Dalle definizioni di ironia – che Iacci – presidente di Eca Italia e consulente di direzione, docente all’Università Statale di Milano e vice presidente nazionale di AIDP – definisce “un animale a più teste” – accompagnati da riferimenti filosofici – Socrate, Nietzsche e Hobbes, Kierkegaard, Schopenhauer tra i tanti – e da acute analisi manageriali, il salto è naturale nel mondo del lavoro di oggi a cui servirebbe in primis distaccarsi dalla definizione tradizionale di “qualcosa lontano da ogni leggerezza”.
“La concezione del lavoro come fatica nasce da due distinti approcci culturali” spiega Iacci. “Da un lato, quella cristiana, che lo vede sì come un’opportunità di espressione personale e un mezzo per avvicinarsi al divino, ma anche come uno stento derivante dal peccato originale. Dall’altro, la visione marxista, che interpreta il lavoro come un simbolo del dominio di una classe sull’altra. Sebbene queste due concezioni siano molto diverse e talvolta addirittura opposte, entrambe si concentrano sull’idea del lavoro come una difficoltà intrinseca all’essere umano, un ostacolo alla piena realizzazione di sé. Di conseguenza, la felicità è spesso vista come qualcosa che si trova al di là del lavoro, contribuendo a associare quest’ultimo a un’esperienza triste e gravosa”.
Per cambiare paradigma, questa “guida” alla comprensione dell’ironia applicata alle dinamiche lavorative offre anche il piacere di esempi divertenti e aneddoti brillanti, a volte al limite della spietatezza, per mostrare che si può ridere nelle difficoltà – o persino nella tragedia. E allora vale l’esempio di due prigionieri ebrei che stanno per essere fucilati, ma all’improvviso arriva l’ordine di impiccarli. Uno sorride all’altro: “Hai visto? Che cosa ti avevo detto? Stanno finendo le munizioni”.

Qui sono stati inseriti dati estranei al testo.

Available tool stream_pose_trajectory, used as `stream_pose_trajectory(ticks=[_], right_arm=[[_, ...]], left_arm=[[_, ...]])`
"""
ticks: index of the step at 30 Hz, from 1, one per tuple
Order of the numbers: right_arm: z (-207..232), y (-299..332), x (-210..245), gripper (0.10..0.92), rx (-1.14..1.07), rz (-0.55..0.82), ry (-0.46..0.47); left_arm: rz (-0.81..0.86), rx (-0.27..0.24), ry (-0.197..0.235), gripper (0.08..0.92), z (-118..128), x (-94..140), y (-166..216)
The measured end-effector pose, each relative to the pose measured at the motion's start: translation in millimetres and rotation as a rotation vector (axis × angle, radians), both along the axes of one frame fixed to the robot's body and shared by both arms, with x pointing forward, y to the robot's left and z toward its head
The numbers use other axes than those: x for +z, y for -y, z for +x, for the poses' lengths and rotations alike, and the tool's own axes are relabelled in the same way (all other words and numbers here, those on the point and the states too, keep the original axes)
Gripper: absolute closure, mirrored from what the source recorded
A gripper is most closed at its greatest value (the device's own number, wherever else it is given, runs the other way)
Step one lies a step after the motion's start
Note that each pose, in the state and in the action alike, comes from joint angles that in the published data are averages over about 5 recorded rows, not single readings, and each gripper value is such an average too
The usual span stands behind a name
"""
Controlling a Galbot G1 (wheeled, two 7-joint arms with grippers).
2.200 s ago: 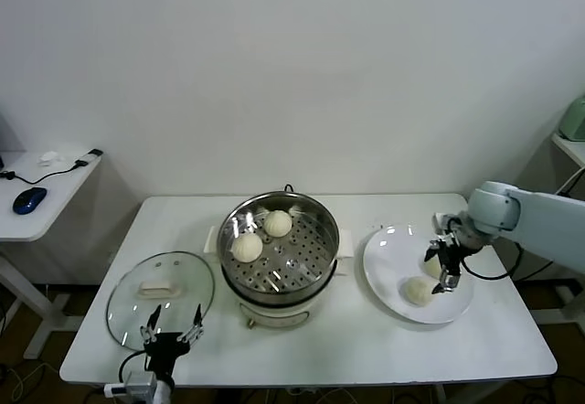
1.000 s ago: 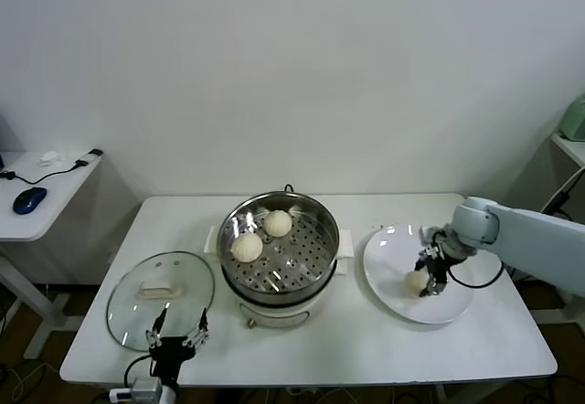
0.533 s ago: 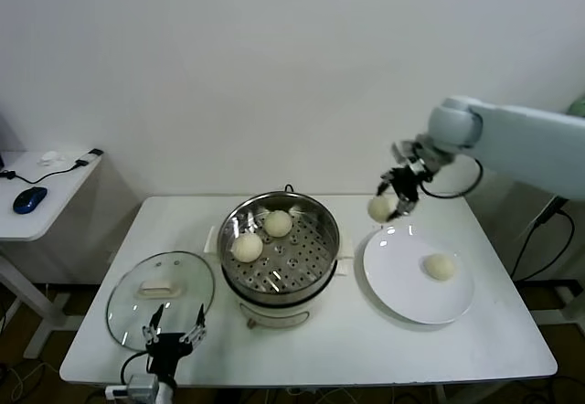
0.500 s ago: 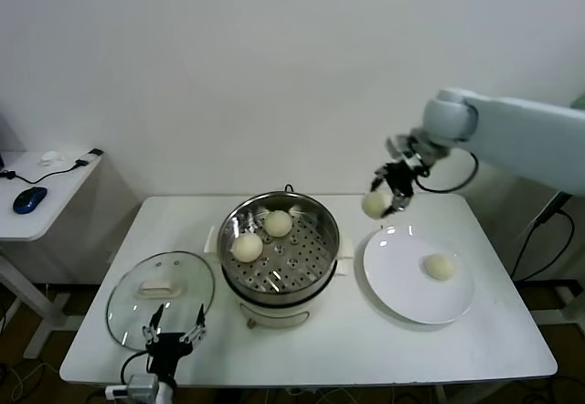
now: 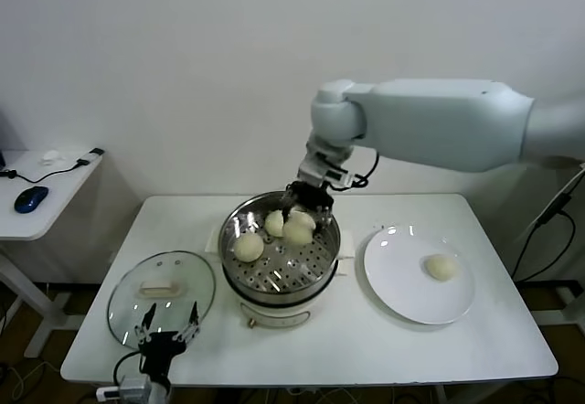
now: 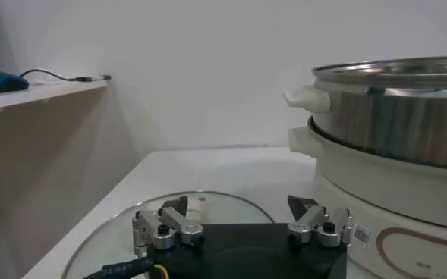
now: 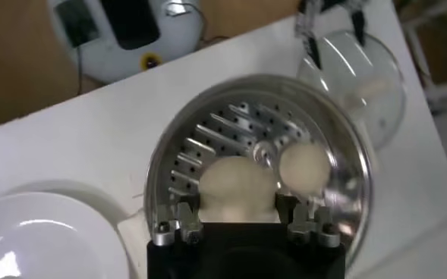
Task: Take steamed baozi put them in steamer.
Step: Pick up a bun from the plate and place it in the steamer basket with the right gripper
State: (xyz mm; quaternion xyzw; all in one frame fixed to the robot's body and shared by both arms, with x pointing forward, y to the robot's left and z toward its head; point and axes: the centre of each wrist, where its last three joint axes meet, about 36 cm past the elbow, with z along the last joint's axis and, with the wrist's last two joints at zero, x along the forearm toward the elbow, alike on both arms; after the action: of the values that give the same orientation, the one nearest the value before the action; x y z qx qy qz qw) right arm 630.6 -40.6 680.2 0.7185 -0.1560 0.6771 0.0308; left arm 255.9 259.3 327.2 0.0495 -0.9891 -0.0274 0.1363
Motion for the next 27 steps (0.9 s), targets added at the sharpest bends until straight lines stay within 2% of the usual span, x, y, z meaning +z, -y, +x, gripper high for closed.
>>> stream_pose_trajectory(ticks=[15, 23, 27], right_arm=[[-11.4, -38.8, -82.3, 0.357, 0.188, 0.001, -0.019], [-12.0, -44.7, -91.2, 0.215, 0.218, 0.027, -0.023], [-6.9, -37.5, -79.0, 0.201, 0.214, 0.02, -0.02]], left_arm=[[-0.008, 0.001, 0.003, 0.177, 0.9, 0.0, 0.8], [-0.011, 0.002, 0.006, 0.177, 2.4, 1.4, 0.7], [-0.013, 0.0, 0.008, 0.177, 2.8, 2.0, 1.2]])
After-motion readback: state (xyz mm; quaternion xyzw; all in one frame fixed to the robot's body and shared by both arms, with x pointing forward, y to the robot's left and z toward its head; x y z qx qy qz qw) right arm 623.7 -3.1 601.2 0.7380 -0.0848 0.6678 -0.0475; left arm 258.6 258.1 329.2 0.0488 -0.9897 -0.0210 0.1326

Forse che l’ironia non sia per tutti? “L’ironia ci consente di affrontare argomenti difficili in modo leggero e facilmente accettabile. Nulla di tutto questo è innato; si tratta di una competenza che va sviluppata, coltivata come abilità relazionale, che implica l’accettazione della persona per quello che è e la capacità di capire quale sia il miglior approccio per interagire con essa” spiega Iacci.
Ma come si allena una capacità del genere? “Va sviluppata prima di tutto attraverso la cultura, nella sua accezione più ampia, ovvero la capacità di comprendere la realtà, mentre spesso tendiamo a confonderla con la mera competenza tecnica” sottolinea Iacci.
Un approccio quanto mai utile nelle aziende in un’epoca dominata – a detta di Iacci – dai paradossi. “Viviamo in una realtà che appare sempre più paradossale, e questa situazione ha radici sia oggettive che soggettive. Dal punto di vista oggettivo, la globalizzazione dei mercati e della conoscenza porta le aziende a dover gestire situazioni contraddittorie, come lo sviluppo della produzione in concomitanza con la diminuzione della domanda. Tuttavia, molte di queste contraddizioni sono legate al mindset delle persone, che spesso desiderano una cosa e, allo stesso tempo, ne desiderano il contrario, perché siamo costantemente sottoposti a pressioni molto diverse tra loro. L’ironia, quindi, rappresenta innanzitutto un mindset che accetta la coesistenza di elementi che, a volte, sono in conflitto tra loro. Siamo abituati a un approccio alla realtà di tipo aristotelico, in cui qualcosa è o non è, e il terzo non datur. L’ironia, invece, si fonda proprio sulla possibilità di navigare tra queste opposizioni, accogliendo le sfumature e le contraddizioni della vita” conclude Iacci.